A new government led by Justin Trudeau has thrust Canada into a "new era" in its relations with China and the rest of the world, Paul Martin says.

The former Liberal prime minister, who appeared on the campaign trail with Mr. Trudeau, was one of the architects of the G20 political forum, which China will host next year. He has travelled to China this week to argue for the importance of those meetings, saying he has "great hope" they will reinvigorate a body that has grown less relevant in recent years.

In particular, he said, the 2016 meeting could set in stone agreements worked out at climate talks that will take place in Paris later this year.

But Mr. Martin is also placing hope in Mr. Trudeau as a leader who can help develop consensus on some of those issues, and in the process return Canada to the role it has periodically played in the past as a global intermediary.

"Canada should take the lead again, and that lead should be on essentially building the multilateral institutions," Mr. Martin said Monday night in Beijing, where he addressed a crowd of academics and journalists at the Canadian embassy.

Canada has a chance to become "the essential country" by drawing others together and saying, "Hey guys, work together," Mr. Martin said.

"The country that can do this more than any other is Canada."

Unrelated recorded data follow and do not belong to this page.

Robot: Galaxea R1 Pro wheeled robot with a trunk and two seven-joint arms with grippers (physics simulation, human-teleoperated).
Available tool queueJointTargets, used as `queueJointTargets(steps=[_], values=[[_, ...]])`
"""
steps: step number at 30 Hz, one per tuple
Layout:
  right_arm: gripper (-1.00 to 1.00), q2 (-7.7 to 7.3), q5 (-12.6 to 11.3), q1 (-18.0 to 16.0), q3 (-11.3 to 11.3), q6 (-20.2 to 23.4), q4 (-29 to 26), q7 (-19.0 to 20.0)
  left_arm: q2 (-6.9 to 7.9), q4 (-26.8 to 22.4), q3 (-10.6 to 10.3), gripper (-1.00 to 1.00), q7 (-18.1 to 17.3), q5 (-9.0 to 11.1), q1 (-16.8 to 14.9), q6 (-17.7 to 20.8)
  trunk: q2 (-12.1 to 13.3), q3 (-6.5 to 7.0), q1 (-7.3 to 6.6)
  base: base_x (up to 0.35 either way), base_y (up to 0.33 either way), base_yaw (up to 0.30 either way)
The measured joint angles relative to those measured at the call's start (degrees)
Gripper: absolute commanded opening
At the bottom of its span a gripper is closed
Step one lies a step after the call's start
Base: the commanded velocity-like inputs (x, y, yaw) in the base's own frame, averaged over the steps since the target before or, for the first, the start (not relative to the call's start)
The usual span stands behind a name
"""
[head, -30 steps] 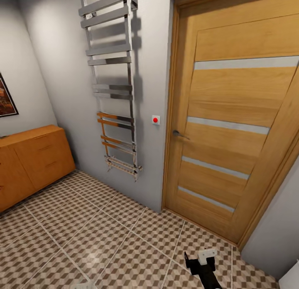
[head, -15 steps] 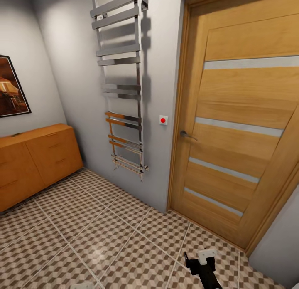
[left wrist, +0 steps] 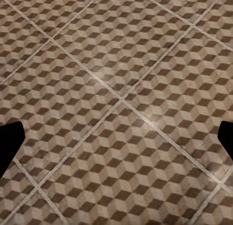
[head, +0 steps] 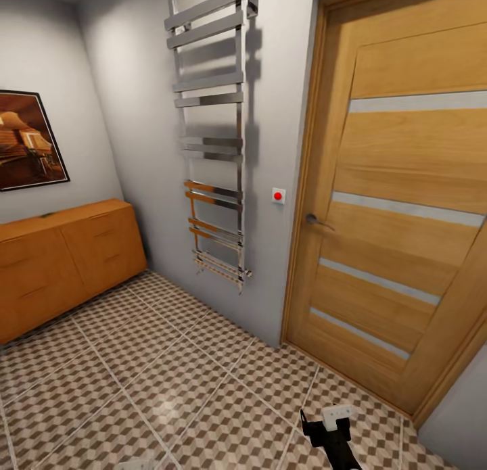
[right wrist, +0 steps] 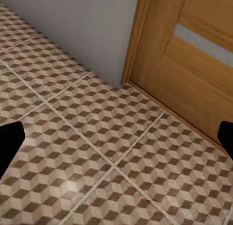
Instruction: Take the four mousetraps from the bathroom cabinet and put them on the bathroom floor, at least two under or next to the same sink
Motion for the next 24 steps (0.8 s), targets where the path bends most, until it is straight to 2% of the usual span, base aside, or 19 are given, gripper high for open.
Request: queueJointTargets(steps=[17, 24], values=[[1.00, 0.00, 0.0, 0.0, 0.0, 0.0, 0.0, 0.0, -0.02, 0.0, 0.0, 1.00, -0.1, 0.0, 0.0, 0.0, 0.0, 0.00, 0.00, 0.000, 0.000, 0.128], [1.00, 0.00, 0.0, 0.0, 0.0, 0.1, 0.0, 0.0, -0.45, -0.1, 0.0, 1.00, 0.0, 0.0, 0.0, 0.0, 0.0, 0.00, 0.00, 0.000, 0.000, 0.128]])
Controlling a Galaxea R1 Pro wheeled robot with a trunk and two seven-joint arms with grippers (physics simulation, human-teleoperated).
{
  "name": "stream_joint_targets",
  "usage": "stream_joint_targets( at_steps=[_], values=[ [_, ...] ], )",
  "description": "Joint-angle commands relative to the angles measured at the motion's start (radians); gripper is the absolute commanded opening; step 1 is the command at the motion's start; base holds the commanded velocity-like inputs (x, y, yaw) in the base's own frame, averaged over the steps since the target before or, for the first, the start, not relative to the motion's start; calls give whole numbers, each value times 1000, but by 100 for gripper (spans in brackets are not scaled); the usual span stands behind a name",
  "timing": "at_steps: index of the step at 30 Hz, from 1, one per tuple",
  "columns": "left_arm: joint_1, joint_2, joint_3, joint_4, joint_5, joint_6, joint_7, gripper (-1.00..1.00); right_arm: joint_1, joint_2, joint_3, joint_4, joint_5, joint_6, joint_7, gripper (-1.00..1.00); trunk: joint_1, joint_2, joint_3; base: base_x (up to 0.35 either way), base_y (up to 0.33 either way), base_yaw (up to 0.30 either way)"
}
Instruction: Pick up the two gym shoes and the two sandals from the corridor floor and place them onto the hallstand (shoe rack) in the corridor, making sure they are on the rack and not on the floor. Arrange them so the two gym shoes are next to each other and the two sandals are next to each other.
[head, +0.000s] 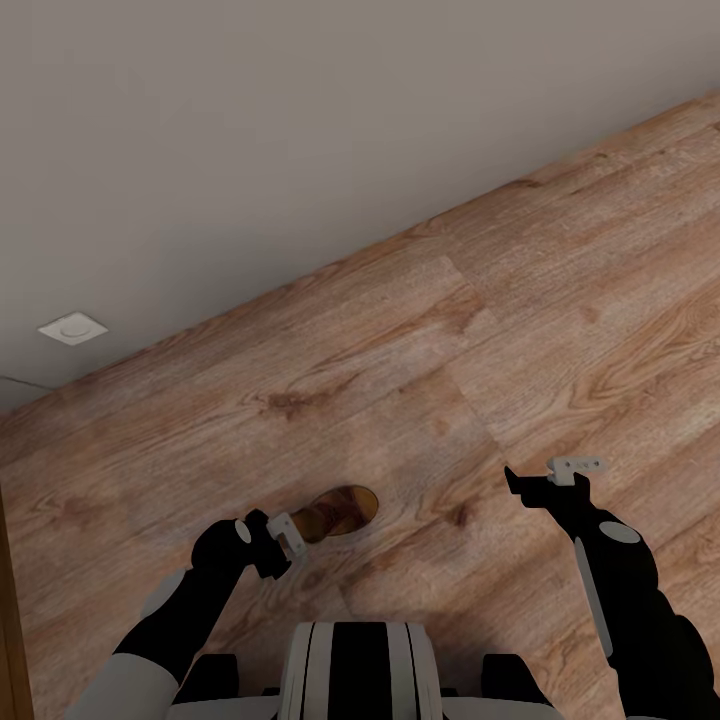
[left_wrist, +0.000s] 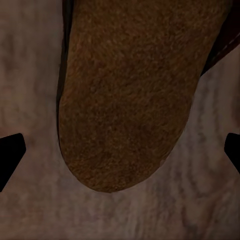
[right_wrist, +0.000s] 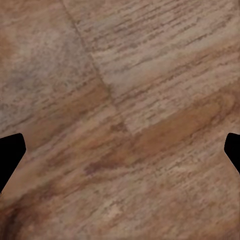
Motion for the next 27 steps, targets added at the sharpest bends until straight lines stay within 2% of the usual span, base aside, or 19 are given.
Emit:
stream_joint_targets(
  at_steps=[1, 14, 27],
  values=[
    [0, 0, -1, -1, -7, 3, -7, 100, 0, 0, -1, -2, 11, 4, 9, 100, 0, 0, -1, 62, 21, 0],
    [0, 0, 1, -1, -7, 3, -7, 100, 0, 0, -1, -1, 11, 4, 9, 100, 0, 0, -1, 11, 4, 0],
    [0, 0, 2, -1, -7, 3, -7, 100, 0, 0, -1, -1, 11, 4, 9, 100, 0, 0, -1, 108, -64, 0]
  ],
)
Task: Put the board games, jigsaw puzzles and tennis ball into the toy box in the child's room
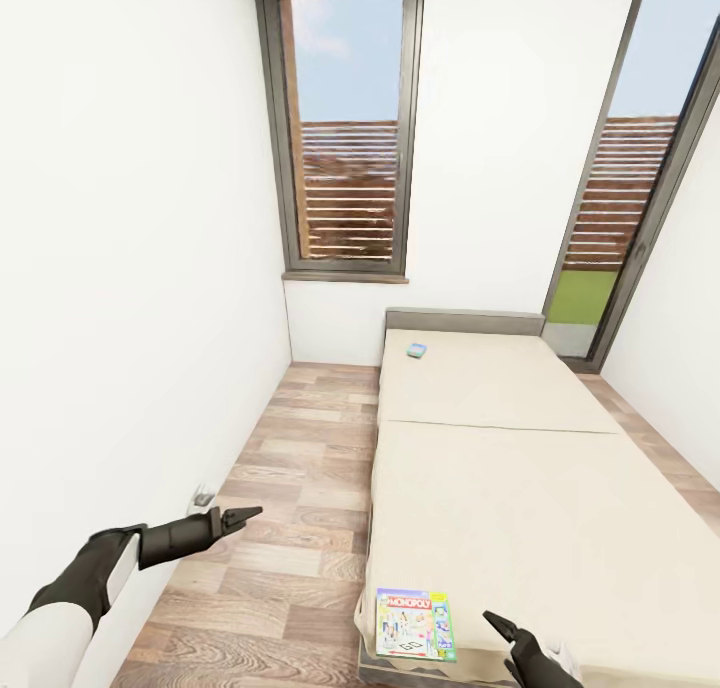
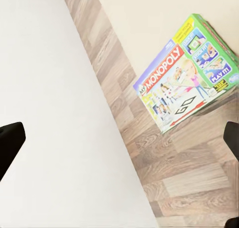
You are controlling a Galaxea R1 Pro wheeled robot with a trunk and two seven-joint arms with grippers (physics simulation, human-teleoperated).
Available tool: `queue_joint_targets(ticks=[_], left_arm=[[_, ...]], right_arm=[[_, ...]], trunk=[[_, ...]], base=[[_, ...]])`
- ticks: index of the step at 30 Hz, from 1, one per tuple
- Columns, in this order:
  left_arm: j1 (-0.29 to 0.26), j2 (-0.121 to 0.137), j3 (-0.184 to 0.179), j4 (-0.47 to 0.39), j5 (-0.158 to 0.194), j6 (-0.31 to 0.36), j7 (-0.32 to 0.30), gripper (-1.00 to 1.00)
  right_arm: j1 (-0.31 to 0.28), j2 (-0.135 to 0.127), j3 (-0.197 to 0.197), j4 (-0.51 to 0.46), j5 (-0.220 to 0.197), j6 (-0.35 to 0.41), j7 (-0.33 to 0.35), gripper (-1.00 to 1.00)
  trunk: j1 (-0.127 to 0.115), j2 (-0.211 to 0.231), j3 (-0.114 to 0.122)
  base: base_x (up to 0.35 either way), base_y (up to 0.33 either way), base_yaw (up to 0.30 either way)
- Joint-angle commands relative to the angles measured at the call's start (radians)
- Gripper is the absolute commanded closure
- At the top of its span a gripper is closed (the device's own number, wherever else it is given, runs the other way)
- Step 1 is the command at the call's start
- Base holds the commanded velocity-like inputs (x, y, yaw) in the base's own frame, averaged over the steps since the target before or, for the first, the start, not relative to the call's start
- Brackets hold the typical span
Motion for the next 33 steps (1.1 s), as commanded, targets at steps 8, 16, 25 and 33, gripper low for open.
queue_joint_targets(ticks=[8,16,25,33], left_arm=[[-0.001,0.003,0.000,-0.003,-0.003,0.041,-0.004,-1.00],[-0.001,0.002,-0.002,-0.004,-0.003,0.042,-0.004,-1.00],[-0.001,-0.004,-0.003,-0.004,-0.004,0.044,-0.001,-1.00],[-0.001,-0.003,-0.003,-0.003,-0.003,0.046,-0.001,-1.00]], right_arm=[[-0.001,0.000,0.012,0.000,-0.003,-0.044,0.003,-1.00],[-0.001,0.001,0.013,0.000,-0.005,-0.057,0.004,-1.00],[-0.001,0.000,0.010,0.000,-0.007,-0.057,0.005,-1.00],[-0.001,0.000,0.011,0.000,-0.009,-0.056,0.004,-1.00]], trunk=[[0.001,-0.002,-0.002],[0.001,-0.002,-0.002],[0.024,-0.044,-0.021],[0.054,-0.100,-0.046]], base=[[0.000,0.000,0.000],[0.000,0.000,0.000],[0.000,0.000,0.000],[0.000,0.000,0.000]])
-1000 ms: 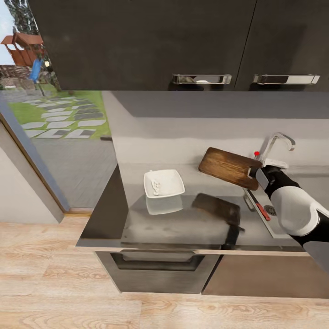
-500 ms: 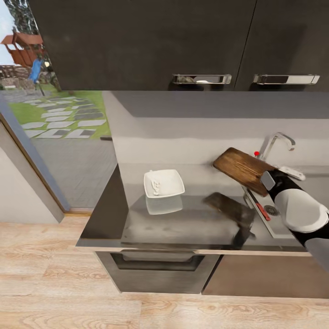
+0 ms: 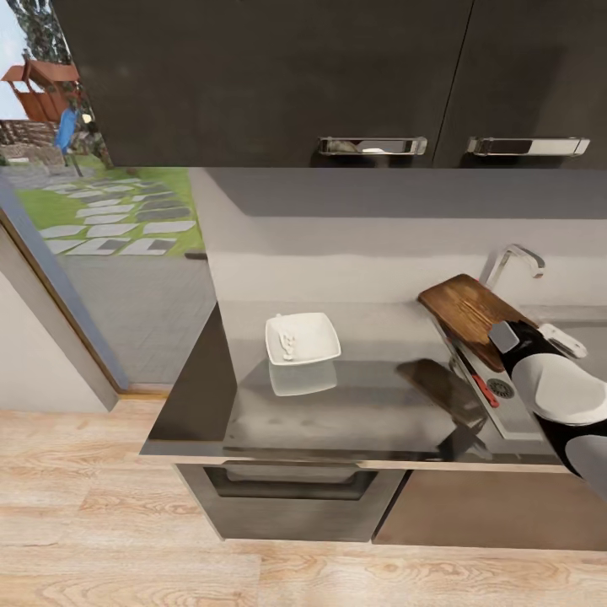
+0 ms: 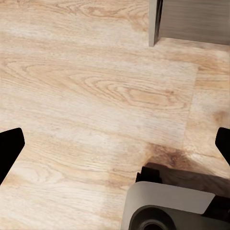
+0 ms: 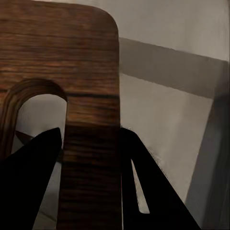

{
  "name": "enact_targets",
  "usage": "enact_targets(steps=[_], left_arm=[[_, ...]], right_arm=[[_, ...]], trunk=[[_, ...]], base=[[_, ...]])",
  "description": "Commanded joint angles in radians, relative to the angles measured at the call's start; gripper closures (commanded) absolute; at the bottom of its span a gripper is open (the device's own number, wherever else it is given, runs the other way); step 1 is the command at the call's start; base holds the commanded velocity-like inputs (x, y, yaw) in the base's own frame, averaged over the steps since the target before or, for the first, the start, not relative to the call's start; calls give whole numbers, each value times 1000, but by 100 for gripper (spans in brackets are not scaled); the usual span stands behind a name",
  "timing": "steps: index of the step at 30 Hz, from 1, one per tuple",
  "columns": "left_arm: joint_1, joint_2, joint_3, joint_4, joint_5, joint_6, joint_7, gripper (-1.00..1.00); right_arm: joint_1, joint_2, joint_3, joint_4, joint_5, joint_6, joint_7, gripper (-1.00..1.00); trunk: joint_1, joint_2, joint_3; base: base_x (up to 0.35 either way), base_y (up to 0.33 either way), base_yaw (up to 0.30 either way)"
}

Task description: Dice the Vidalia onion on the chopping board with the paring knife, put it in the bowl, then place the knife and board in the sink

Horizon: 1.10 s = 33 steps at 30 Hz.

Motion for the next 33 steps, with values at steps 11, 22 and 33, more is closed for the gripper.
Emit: enact_targets(steps=[11, 22, 33], left_arm=[[-2, 2, 5, 3, 7, -9, 0, -100], [-2, 9, 5, 4, 7, -9, 3, -100], [-2, 9, 6, 5, 8, -8, 5, -100]], right_arm=[[-1, 4, -43, 1, 8, -128, -156, 100], [17, 12, -44, 17, 8, -163, -207, 100], [66, 34, -44, 66, 8, -168, -207, 100]], trunk=[[0, -1, -1], [0, -1, -1], [0, -1, -1]], base=[[0, 0, 0], [0, 0, 0], [19, -163, 0]])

Asked how Mr. Trudeau might approach China differently from the Stephen Harper government, Mr. Martin said: "This is a new era … The opportunity to work with China in the G20 is one that Canada will take advantage of, and we should have been taking advantage of for some time."

He called for the rapid expansion of the Trans-Pacific Partnership to include China and India, although he cautioned that the skepticism voiced by U.S. presidential contender Hillary Clinton means "the TPP may not happen."

It would make "enormous sense," he said, for Canada to pursue a free-trade agreement with China, particularly as part of a broader global trade deal.

Mr. Martin said he expected Canada to shed its standing as a less important player on the global stage.

"I can tell you under Justin Trudeau, it's not going to be [that way] for long," he said.

In China, Mr. Martin said, Canada should strike its own path, rather than follow the lead of a country like the United Kingdom, which has pursued a trade-heavy agenda with Beijing but has been criticized for muting human rights concerns in service of big-ticket investment deals.

"We do have values," Mr. Martin said. But he argued that, despite a recent campaign to jail lawyers and dissidents, "there's a far greater awareness" in China on human-rights issues "today than there was 10, 15 years ago."

And, he said, in Canada, "We have our own problems."